【対話型ワークショップ(6)】《ワークショップデザイン編》ワークショップデザイン[知る活動:インプット]

【対話型ワークショップ(6)】《ワークショップデザイン編》ワークショップデザイン[知る活動:インプット]
【協賛企画】
広 告

 「会議での話がなぜかかみ合わない」

 こんな状況を経験した人も多いはずです。今回取り上げる「知る活動」が、そんな悩みを解決するかもしれません。

 知る活動の目的は、ワークショップの目的の共有と次の創る活動への足場掛け(Scaffolding)です。知る活動で、ファシリテーターの意図を的確にインプットすることで、その後の創る活動の質が大きく変化します。

 まず、授業づくりと同じように、この時間の目的や目標を共有します。この目的や目標を正確に整理して伝えることがポイントです。ワークショップのタイトルや端的なキャッチフレーズとして提示できれば、なおよい共有となります。例えば、第9回で紹介する教員像を共有するワークショップは、「教師に求められる力って?即興演劇551ワークショップ」と題して行いました。このようにワークショップで何が行われるのかが明確になっていれば、参加者の集中を阻害せずに場に参加してもらえます。

 異なるアプローチとして、目的を「問い」として提示するという方法もあります。この問いづくりは、ファシリテーターが目的を整理する際にも学びとなります。先ほどの例で言えば、「目指す生徒像に近づけるために、私たち教員に求められる力ってなんだろう?」や「『教師ってこうあるべき』を再定義してみませんか?」といった形です。こうすることで参加者の記憶に問いとして残り、創る活動の意図が明確になっていきます。

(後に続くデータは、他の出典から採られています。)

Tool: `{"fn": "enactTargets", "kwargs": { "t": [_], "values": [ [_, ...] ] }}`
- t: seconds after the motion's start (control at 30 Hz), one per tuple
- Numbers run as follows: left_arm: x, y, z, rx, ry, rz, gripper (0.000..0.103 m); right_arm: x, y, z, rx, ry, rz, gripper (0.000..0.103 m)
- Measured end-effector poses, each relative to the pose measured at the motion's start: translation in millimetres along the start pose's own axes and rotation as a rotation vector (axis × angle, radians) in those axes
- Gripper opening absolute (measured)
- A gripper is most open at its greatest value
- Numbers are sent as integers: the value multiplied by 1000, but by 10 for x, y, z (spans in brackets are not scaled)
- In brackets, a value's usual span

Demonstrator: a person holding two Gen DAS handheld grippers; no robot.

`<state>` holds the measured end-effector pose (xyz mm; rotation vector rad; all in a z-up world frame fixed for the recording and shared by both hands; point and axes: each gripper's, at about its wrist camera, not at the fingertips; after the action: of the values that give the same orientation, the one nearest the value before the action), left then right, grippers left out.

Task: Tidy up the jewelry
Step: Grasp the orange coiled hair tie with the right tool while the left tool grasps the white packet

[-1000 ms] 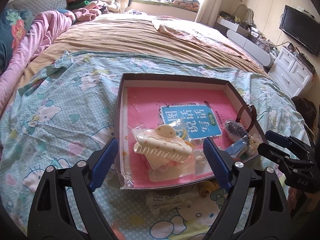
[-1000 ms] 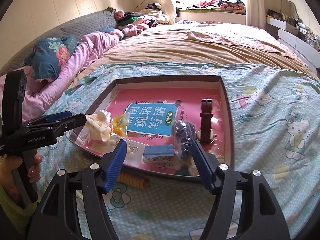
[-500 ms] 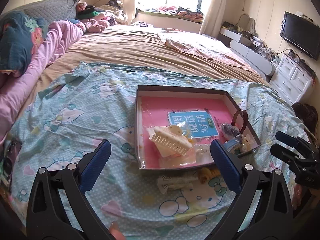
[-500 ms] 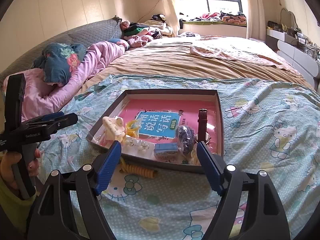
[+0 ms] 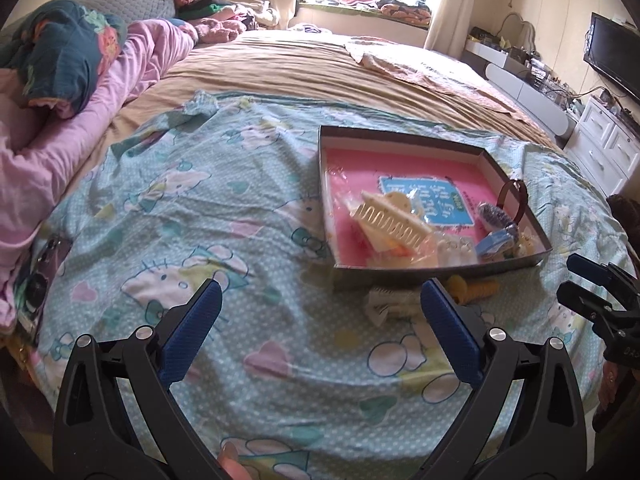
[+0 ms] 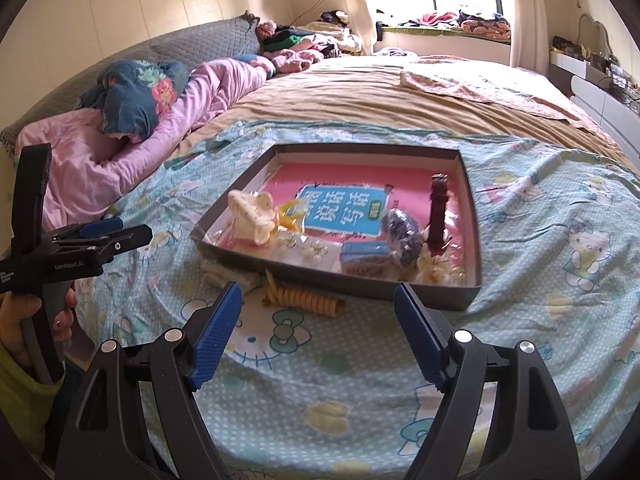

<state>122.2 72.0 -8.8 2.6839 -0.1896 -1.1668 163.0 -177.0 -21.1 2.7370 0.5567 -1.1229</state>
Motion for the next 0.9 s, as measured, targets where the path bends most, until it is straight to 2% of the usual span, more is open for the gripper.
{"fn": "enactTargets", "kwargs": {
  "t": [0.4,0.53,0.67,0.8,0.9],
  "values": [
    [281,-60,163,1,-95,12,91,572,-181,214,34,-127,-1,77],
    [364,-18,196,20,-118,27,81,742,-225,209,60,-154,-8,77],
    [426,-6,207,29,-134,39,67,882,-270,188,83,-176,-8,78],
    [509,1,203,26,-150,53,67,945,-297,153,91,-172,4,77],
    [589,12,206,16,-165,82,67,995,-292,149,96,-169,21,69]
  ]
}}
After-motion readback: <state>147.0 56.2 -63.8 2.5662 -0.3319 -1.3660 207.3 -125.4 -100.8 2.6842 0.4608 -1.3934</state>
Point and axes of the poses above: each gripper's, at about its wrist camera, not at the fingertips, and x roughly the way its jaws point, y to its right, z to its underside, and after that the axes turned 12 degrees about z, right-handed
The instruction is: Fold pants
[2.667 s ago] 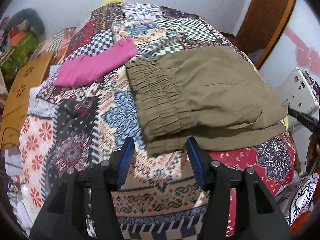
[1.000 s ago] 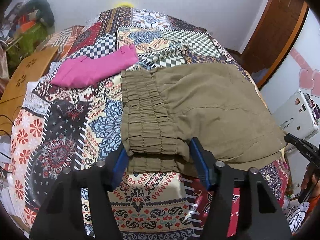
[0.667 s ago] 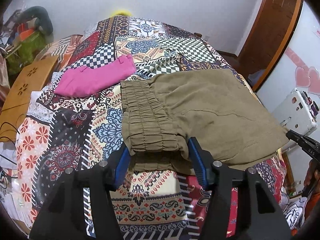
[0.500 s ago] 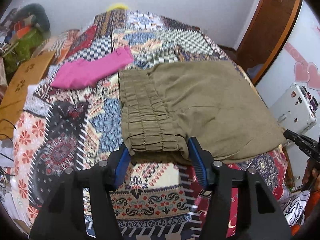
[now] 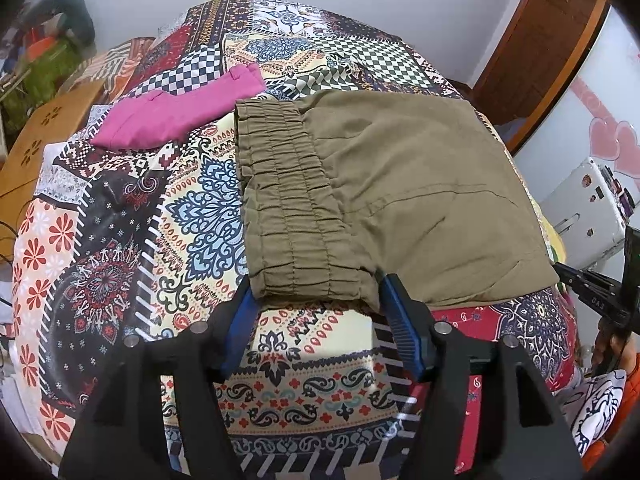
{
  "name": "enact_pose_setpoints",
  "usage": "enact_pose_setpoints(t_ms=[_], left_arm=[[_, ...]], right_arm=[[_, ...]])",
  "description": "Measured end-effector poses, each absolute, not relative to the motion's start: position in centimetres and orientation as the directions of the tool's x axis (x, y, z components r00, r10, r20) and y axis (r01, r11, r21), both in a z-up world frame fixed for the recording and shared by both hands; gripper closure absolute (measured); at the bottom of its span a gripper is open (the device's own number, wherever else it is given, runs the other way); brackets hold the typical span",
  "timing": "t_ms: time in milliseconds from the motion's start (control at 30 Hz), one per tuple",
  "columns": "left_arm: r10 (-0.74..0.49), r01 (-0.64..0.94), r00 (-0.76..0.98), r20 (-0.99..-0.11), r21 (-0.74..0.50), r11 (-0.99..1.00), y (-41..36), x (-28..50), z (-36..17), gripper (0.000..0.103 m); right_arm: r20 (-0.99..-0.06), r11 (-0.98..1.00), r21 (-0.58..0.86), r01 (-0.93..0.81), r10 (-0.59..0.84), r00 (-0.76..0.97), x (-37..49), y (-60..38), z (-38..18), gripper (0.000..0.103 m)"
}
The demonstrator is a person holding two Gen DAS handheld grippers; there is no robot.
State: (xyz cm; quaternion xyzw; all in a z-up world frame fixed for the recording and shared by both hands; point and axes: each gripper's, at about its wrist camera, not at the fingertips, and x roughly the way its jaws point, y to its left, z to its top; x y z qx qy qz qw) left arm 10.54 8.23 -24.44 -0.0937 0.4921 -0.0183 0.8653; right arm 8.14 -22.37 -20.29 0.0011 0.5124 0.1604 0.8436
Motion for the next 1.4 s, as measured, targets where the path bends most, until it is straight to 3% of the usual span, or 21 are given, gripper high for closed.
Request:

 次に行うのが足場掛けです。足場掛けとは教育用語ですが、参加者が創る活動に主体的に集中して取り組めるように必要な知識を伝達したり、補助的に助言したりすることを指します。ここでの学びが、創る活動でのワークの思考とつながっていることが必要です。ファシリテーターが、目標としている学びや方向性を参加者と共有し、思考の方向を整えるといったイメージです。例えば、先ほどの例では、未来で求められる力や社会の状況を提示したり、教育目標からバックキャスティングした際の「今」求められる教師像などを共有したりします。

 また、より効果的な知識伝達の方法は、権威のある資料を準備することです。公的な文章やアカデミックな文献が述べていることであれば、教員の納得感は得られやすい印象があります。ファシリテーターのタイプにもよりますが、ファシリテーターの意見としてではなく、場の目的を権威ある資料から伝えることが、場の納得感へとつながっていきます。

 次回は、参加者を自然とワークショップの場に適応させるための導入を考えていきましょう。